Risk of cerebral edema in children with diabetic ketoacidosis in the course of type 1 diabetes

Aleksandra Pyziak, Wojciech Młynarski, Agnieszka Zmysłowska

Key words

type 1 diabetes, diabetes ketoacidosis, cerebral edema, diabetes complications

Abstract

Diabetic ketoacidosis (DKA) is the most common acute complication of type 1 diabetes mellitus (T1DM) in children. Among all acute complications of T1DM, DKA is a complication with the greatest risk of cerebral edema. The aim of this article was to present current research on the assessment of the risk of cerebral edema in patients with diabetic ketoacidosis in the course of T1DM. The development of DKA in T1DM is associated with rapid changes in osmolarity and the reduction of the brain tissue perfusion and decreased diffusion coefficient due to the dominance of the extracellular fluid or the impact of increased amounts of ketones on the endothelium. The assessment of the patient’s neurological status is the primary measure aimed at early detection of cerebral edema in patients with DKA. As well, neuroimaging studies including CT and MRI are helpful in detecting brain edema but sometimes they can be too invasive and do not clearly correlate with the patient’s clinical state. The assessment of dynamic changes in interleukin-1 and interleukin-8 concentrations in diabetic ketoacidosis at diagnosis and during the treatment of patients can also help to evaluate the risk of neurological complications and find the way to prevent them. Even a very careful observation of the patient with T1DM and ketoacidosis and an appropriate diagnosis and therapy do not allow for the exclusion of brain edema. These facts lead to the search for new biomarkers that allow for early assessment of the risk of cerebral edema.

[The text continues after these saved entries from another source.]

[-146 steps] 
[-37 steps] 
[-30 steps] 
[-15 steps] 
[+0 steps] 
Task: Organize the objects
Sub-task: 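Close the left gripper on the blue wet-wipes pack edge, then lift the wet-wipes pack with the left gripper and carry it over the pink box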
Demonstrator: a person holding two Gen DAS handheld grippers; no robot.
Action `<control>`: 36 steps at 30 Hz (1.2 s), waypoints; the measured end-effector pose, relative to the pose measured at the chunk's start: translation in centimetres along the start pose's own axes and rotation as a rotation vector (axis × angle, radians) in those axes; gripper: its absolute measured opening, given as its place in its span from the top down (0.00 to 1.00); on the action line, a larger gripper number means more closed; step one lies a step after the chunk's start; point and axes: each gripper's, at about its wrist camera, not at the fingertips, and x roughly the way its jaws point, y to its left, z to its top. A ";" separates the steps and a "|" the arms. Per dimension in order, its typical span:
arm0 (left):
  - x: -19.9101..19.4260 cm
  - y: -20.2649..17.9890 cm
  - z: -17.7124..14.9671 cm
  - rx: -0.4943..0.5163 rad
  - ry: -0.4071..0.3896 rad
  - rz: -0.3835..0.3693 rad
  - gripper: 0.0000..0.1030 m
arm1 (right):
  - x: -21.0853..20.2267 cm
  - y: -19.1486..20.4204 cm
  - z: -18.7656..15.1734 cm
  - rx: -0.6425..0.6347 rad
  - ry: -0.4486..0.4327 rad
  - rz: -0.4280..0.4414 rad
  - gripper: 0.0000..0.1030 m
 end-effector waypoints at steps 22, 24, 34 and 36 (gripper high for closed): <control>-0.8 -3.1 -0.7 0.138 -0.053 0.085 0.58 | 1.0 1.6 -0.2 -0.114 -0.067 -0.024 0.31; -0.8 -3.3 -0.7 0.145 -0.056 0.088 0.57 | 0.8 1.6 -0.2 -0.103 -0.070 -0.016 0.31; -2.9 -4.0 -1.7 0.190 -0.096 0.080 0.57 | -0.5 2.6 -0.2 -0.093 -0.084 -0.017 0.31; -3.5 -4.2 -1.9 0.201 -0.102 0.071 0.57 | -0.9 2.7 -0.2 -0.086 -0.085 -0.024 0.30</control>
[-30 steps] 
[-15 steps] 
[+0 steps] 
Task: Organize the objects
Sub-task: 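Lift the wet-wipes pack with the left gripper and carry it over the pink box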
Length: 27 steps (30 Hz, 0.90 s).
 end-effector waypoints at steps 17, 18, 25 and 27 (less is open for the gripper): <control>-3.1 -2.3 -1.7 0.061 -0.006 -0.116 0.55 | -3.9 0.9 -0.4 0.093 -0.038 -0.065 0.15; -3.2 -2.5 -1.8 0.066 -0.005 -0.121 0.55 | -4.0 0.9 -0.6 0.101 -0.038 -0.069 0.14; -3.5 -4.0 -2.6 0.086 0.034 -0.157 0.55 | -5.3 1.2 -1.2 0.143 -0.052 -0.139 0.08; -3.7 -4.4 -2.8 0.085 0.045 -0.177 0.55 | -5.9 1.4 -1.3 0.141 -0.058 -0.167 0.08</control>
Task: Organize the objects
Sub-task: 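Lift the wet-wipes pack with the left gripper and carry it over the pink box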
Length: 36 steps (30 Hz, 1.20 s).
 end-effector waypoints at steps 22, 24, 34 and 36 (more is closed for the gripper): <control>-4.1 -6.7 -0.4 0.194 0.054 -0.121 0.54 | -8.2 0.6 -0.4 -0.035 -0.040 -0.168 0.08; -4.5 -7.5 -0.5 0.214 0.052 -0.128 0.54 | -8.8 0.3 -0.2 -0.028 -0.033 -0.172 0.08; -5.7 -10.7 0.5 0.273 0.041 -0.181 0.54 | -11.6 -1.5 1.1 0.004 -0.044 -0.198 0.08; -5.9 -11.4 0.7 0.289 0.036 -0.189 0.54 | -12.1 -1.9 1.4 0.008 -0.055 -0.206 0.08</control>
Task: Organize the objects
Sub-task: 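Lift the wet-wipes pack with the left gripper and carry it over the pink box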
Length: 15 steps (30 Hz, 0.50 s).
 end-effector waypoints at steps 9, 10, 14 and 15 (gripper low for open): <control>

Article published in polish language

At the onset of type 1 diabetes mellitus (T1DM) about 10 up to 70% of the patients present diabetes ketoacidosis (DKA) [1]. Due to the fact that not all patients present the complication at the time of diagnosis, there is still the question of the triggers of DKA. While searching for the answer, the delay in diagnosis and treatment can be taken into account. Further, DKA occurs more often in more aggressive forms of the disease. Among the biochemical criteria for the diagnosis of this complication proposed by the ISPAD Guidelines 2014, the following parameters are mentioned: hyperglycemia (blood glucose >11 mmol/L), venous pH<7.3 or bicarbonate <15 mmol/L, ketonemia and ketonuria [2]. The clinical symptoms of ketoacidosis are dehydration, tachycardia, tachypnea, deep, sighing breath with a characteristic smell of acetone, nausea, vomiting and abdominal pain as well as the disturbance of consciousness. These symptoms may initially be mistaken for the infection of the respiratory or gastrointestinal tract [2].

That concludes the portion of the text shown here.